The Delhi High Court has held that a Hindu grandchild cannot seek a share in the property of their grandparent during the lifetime of their parent. The Court ruled that under the Hindu Succession Act, 1956, the rights of succession flow only to the Class I heirs, and grandchildren who are not children of a predeceased son or daughter do not fall within this category.
The judgment was delivered by Justice Purushaindra Kumar Kaurav in a partition suit titled Kritika Jain v. Rakesh Jain (CS(OS) 679/2024), where a Hindu woman sought a share in the estate of her deceased paternal grandfather.
The plaintiff, Kritika Jain, filed a civil suit against her father and paternal aunt seeking partition of a property that had belonged to her grandfather. She argued that since the property was self-acquired by her grandfather, it assumed the character of ancestral property, thereby giving her a right to claim a share in it.
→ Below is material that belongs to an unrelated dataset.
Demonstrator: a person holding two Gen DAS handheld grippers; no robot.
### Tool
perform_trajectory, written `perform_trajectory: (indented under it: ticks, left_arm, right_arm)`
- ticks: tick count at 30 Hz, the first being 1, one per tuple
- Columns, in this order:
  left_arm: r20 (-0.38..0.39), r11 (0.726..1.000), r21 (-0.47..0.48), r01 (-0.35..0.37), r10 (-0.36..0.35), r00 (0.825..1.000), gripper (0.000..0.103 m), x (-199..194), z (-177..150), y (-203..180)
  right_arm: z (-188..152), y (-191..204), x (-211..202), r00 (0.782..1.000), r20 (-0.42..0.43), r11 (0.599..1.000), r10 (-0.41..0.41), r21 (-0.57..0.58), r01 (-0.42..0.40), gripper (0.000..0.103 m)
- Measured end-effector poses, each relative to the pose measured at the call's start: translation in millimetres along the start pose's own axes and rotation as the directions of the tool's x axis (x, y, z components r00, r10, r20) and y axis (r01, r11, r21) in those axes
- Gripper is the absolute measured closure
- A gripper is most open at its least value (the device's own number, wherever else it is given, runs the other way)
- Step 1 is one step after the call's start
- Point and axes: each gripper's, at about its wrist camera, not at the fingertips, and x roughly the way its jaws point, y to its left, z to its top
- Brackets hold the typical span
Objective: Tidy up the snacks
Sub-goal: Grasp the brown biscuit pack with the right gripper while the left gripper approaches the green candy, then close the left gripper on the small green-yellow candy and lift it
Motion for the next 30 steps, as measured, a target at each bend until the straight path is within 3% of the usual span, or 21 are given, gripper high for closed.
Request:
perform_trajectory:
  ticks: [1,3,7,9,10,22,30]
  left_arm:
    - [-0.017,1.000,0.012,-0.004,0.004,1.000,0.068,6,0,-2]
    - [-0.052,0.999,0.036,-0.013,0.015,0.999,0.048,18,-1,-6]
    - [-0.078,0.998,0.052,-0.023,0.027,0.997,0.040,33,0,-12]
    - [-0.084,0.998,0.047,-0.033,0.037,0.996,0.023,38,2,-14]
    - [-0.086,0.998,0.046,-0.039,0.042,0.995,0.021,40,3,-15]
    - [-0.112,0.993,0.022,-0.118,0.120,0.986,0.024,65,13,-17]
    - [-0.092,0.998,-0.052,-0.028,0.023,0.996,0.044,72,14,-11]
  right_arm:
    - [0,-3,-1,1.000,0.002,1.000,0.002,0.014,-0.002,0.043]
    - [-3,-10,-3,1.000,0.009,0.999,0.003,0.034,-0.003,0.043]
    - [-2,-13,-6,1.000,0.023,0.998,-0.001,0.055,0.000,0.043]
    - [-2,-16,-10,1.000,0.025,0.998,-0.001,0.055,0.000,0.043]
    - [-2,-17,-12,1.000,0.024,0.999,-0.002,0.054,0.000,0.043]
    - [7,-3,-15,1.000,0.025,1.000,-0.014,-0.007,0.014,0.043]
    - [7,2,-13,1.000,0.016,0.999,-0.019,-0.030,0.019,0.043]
The defendants—her father Rakesh Jain and her aunt—opposed the claim. They contended that under Section 8 of the Hindu Succession Act (HSA), 1956, the property of their father devolved exclusively on them, being his Class I heirs, and therefore the plaintiff had no right to claim succession during her father’s lifetime.
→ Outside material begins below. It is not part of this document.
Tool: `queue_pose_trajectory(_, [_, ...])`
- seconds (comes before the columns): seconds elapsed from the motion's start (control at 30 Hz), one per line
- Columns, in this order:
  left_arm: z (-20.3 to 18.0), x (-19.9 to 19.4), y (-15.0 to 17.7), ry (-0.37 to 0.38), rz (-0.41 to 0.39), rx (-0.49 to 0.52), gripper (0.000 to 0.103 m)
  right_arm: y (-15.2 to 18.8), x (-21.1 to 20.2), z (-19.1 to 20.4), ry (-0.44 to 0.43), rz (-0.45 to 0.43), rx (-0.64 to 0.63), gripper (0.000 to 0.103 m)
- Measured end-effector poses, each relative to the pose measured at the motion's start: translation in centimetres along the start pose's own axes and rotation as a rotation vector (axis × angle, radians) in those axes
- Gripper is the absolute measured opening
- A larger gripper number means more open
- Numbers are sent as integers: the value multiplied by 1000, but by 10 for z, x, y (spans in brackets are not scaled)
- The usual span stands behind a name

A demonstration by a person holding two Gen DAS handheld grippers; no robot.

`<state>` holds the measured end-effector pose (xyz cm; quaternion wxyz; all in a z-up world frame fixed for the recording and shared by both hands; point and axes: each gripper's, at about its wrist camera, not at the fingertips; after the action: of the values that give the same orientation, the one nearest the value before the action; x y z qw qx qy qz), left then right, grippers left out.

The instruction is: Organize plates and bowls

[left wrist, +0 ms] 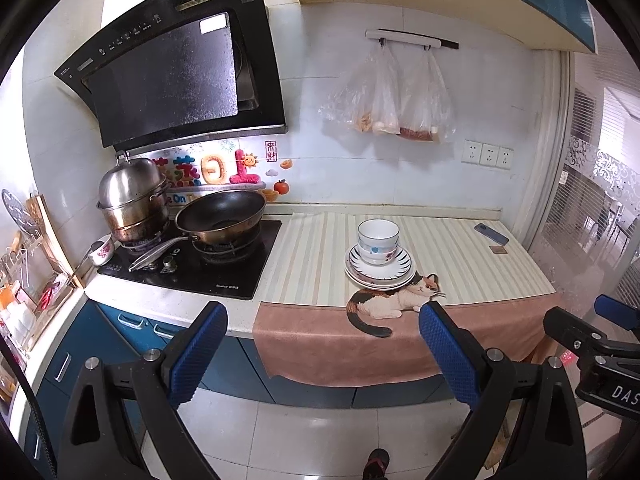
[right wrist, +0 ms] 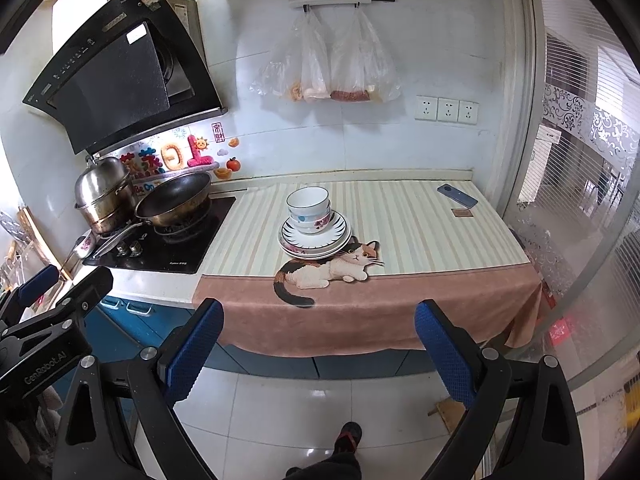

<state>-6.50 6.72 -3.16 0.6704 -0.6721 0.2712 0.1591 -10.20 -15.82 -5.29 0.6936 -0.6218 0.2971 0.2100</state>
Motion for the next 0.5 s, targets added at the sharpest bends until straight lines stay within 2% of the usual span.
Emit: queue_pose_trajectory(0.5, [-5, -3, 0, 8, -11, 10, 98, 1, -6, 1, 23, -10, 11, 99])
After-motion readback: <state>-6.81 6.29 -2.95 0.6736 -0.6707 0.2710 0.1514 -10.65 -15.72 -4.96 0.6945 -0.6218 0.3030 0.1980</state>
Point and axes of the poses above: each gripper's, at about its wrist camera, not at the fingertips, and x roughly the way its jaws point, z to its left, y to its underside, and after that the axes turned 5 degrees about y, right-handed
Justice Kaurav referred to Section 8 of the HSA, which provides that when a male Hindu dies intestate (without leaving a will), his property devolves upon the relatives specified in Class I of the Schedule, to the exclusion of all other persons.
The Court noted that the list of Class I heirs includes the widow, sons, daughters, mother, and certain other specified heirs. Importantly, grandchildren are included only if they are children of a predeceased son or daughter. Where the father or mother of the grandchild is alive, the grandchild cannot independently claim succession rights in the property of the grandparent.
Quoting the statutory scheme, the Court observed:
“It is pertinent to note that grandchildren, who are not children of a predeceased child, are not included in the list of Class I heirs.”
The Court also addressed the argument that the property was ancestral in nature. Before the enactment of the HSA, 1956, property inherited by a person from his father, grandfather, or great-grandfather was considered ancestral property in his hands, giving his son an automatic birthright. However, the Court clarified that the HSA brought about a drastic change—now, any property inherited by Class I heirs is treated as their absolute property and not as part of a Hindu coparcenary.
Dismissing the plaintiff’s plea, the Court held:
“If Section 8 is correctly appreciated, the suit property cannot be deemed to have devolved on the plaintiff upon the death of her paternal grandfather, her father being alive at the time of death of the grandfather. The share of defendant no. 1 (plaintiff’s father) in the suit property is his absolute property, and the plaintiff does not have any right in the same. The right asserted by the plaintiff is not recognized by the rules of succession as per Section 8 of the HSA.”
Accordingly, the Court rejected the partition suit.
The judgment reaffirms the position that grandchildren have no automatic birthright in the property of grandparents after the enactment of the Hindu Succession Act, 1956, unless their parent (who would have been a Class I heir) has predeceased the grandparent.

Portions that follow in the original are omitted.